**ASSIGNED TASK**
Look below for the line with "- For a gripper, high"; begin the copy there and stop after the line with "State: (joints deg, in", keeping the text exact and the pictures out.

**DATASET EXTRACT**

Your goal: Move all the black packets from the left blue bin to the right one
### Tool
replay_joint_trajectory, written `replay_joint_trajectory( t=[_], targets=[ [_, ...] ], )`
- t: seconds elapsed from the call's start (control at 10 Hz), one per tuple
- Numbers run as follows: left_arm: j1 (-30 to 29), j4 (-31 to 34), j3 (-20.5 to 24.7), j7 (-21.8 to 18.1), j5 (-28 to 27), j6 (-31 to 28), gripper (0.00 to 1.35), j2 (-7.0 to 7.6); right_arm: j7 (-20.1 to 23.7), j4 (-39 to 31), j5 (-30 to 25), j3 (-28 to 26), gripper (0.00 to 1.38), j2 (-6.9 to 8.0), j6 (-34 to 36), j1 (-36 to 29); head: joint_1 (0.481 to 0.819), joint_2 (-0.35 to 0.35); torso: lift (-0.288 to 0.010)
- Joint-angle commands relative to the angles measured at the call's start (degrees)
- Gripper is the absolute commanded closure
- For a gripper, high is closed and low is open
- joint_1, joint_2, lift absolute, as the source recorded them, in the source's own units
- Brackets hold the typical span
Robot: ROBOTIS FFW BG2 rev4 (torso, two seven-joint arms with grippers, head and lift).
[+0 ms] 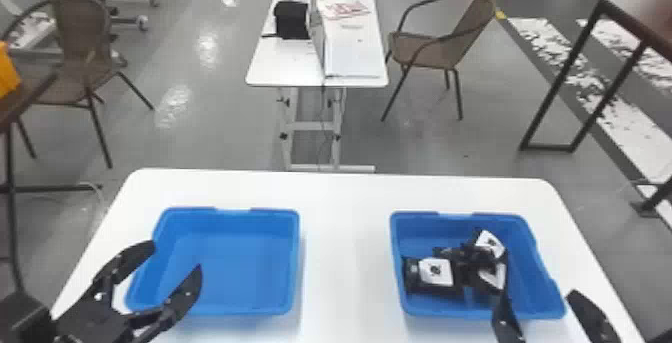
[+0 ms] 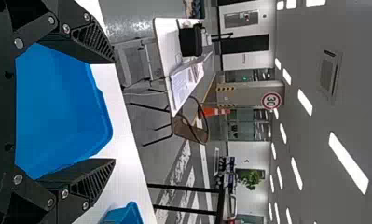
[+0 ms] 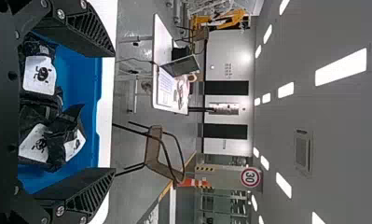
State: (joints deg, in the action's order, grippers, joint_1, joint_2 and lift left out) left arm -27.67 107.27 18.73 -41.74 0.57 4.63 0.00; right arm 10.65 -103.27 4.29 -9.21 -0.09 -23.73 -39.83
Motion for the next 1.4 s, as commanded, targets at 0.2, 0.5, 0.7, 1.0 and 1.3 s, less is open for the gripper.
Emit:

**SOLUTION TO THE PROBLEM**
- For a gripper, high is closed and low is open
- joint_1, joint_2, lift absolute, as the source recorded them, in the source's own units
- Brackets hold the typical span
Robot: ROBOTIS FFW BG2 rev4 (torso, two seven-joint arms with grippers, head and lift).
[+0 ms] 
[+0 ms] 
[+0 ms] 
State: (joints deg, in the action's order, grippers, joint_1, joint_2 and lift left out) left arm -27.67 107.27 18.73 -41.74 0.57 4.63 0.00; right arm 10.65 -103.27 4.29 -9.21 -0.09 -23.73 -39.83

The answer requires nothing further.